21. Hukum Menterjemahkan Al-Quran
Sebagaimana telah dijelaskan sebelumnya, dapat
dismpulkan bahwa dari hasil terjemah harfiyah, jelas
bahwa hukumnya haram. Karena selain bisa mengaburkan
makna yang semestinya, juga tidak bisa dipahami.
Sedangkan terjemahan maknawiyah, jelas terjemahan ini
banyak dilakukan, guna penyebaran agama Islam, dan
banyak memberikan manfaat bagi umat Islam lainya.
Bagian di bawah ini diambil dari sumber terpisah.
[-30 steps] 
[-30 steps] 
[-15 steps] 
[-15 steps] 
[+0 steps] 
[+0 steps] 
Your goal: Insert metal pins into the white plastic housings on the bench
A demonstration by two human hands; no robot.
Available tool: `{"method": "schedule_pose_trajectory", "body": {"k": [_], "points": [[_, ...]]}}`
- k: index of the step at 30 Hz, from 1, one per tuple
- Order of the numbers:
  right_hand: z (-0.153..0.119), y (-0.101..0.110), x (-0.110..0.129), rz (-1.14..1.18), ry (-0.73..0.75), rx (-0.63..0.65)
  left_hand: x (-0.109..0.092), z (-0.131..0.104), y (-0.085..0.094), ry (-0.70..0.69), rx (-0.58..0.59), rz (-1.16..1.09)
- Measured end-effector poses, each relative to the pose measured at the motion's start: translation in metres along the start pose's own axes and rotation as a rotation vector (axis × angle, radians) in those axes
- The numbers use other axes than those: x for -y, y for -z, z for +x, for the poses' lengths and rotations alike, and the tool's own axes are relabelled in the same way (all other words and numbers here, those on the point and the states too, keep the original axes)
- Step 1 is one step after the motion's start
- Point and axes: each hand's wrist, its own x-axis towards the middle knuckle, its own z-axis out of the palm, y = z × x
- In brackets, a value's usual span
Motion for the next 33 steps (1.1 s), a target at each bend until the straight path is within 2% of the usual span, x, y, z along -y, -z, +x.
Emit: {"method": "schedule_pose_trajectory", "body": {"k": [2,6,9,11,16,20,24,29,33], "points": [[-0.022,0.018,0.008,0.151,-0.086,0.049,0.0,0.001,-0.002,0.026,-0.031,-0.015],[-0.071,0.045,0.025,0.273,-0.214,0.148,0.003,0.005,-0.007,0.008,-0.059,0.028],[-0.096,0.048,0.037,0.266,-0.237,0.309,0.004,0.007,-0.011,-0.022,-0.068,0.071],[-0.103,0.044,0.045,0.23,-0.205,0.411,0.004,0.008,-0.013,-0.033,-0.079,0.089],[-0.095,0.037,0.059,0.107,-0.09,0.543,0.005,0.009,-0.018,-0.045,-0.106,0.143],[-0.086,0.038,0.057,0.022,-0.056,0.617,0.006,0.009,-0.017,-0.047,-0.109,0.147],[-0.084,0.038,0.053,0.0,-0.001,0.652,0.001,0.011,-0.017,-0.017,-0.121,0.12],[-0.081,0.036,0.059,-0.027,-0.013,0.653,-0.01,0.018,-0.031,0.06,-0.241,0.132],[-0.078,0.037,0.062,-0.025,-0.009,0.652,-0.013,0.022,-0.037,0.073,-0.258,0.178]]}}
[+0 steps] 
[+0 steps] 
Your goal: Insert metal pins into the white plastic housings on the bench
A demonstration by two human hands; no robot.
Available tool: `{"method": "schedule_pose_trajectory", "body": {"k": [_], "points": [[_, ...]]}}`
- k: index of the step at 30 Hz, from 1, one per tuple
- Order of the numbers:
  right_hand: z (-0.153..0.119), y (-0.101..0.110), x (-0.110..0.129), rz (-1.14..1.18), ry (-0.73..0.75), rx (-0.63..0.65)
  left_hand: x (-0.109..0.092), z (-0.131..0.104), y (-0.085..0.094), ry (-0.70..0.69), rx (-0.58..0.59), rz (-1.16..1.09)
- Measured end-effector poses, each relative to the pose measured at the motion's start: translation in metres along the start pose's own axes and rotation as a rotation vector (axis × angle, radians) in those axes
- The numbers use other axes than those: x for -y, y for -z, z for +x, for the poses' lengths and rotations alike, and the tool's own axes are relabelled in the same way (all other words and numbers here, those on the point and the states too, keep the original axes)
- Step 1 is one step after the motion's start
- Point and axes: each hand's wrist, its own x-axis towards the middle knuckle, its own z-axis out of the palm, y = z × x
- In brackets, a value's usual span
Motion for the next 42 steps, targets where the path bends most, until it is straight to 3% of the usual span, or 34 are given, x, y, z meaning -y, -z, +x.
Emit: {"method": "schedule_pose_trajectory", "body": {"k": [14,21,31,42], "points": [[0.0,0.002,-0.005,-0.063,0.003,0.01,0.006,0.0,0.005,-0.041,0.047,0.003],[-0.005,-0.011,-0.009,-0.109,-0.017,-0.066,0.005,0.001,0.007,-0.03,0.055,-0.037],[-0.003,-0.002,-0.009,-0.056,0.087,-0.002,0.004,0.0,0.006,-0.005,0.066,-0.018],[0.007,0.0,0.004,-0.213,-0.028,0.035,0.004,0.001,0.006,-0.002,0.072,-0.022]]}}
Maka hukumnya fardhu kifayah, bahkan fardhu ‘ain bagi
seorang ulama yang ditokohkan.
22. Perbedaan Tafsir, Takwil dan Terjemah
Perbedaan tafsir dan takwil di satu pihak dan terjemah
di pihak lain adalah bahwa yang pertama berupaya
menjelaskan makna-makna setiap kata di dalam Al-
Quran, sedangkan yang kedua hanya mengalihkan bahasa
Al-Quran yang nota bene bahasa Arab ke dalam bahasa
non-Arab.
23. TAFSIR TAKWIL
• Al-Raghif Al-Bashrani : Lebih
umum dan lebih banyak
digunakan untuk lafazh dan
kosa kata dalam kitab-kitab
yang diturunkan Allah dan
kitab-kitabnya
• Menerangkan makna lafazh
yang tak menerima selain dari
satu arti
• Al-Maturidi : menetapkan apa
yang dikehendaki ayat dan
menetapkan demikianlah yang
dikehendaki Allah
• Abu Thalib Ats-Tsa’labi : lebih
menerangkan makna lafazh,
baik berupa hakikat atau
majaz
Al-Raghif Al-Bashrani : lebih banyak
dipergunakan untuk makna dan
kalimat dalam kitab-kitab yang
diturunkan Allah saja.
Menetapkan makna yang dikehendaki
suatu lafazh yang dapat diterima
menerima banyak makna karena ada
dalil-dalil yang mendukungnya
Menyeleksi salah satu mekna yang
mungkin diterima oleh suatu ayat
dengan tidak meyakini bahwa itulah
yang dikehendaki Allah
Abu Thalib Ats-Tsa’labi:
menafsirkan batin lafazh
25. Kesimpulan
Al-Qur`an sebagai ”hudan-linnas” dan “hudan-lilmuttaqin”, maka
untuk memahami kandungan al-Qur`an agar mudah diterapkan dalam
pengamalan hidup sehari-hari memerlukan pengetahuan dalam
mengetahui arti/maknanya, takwil, dan tafsirnya sesuai dengan yang
dicontohkan Rasulullah SAW. Sehingga kehendak tujuan ayat al-
Qur`an tersebut tepat sasarannya.
Tafsir, takwil dan terjemah diperlukan dalam memahami isi
kandungan ayat-ayat al-Qur`an yang mulia. Pengertian terjemah
lebih simple dan ringkas karena hanya merubah arti dari bahasa
yang satu ke bahasa yang lainnya. Sedangkan istilah tafsir lebih luas
dari kata terjemah dan takwil , dimana segala sesuatu yang
berhubungan dengan ayat, surat, asbaabun nuzul, dan lain
sebagainya dibahas dalam tafsir yang bertujuan untuk memberikan
kepahaman isi ayat atau surat tersebut, sehingga mengetahui
maksud dan kehendak firman-firman Allah SWT tersebut.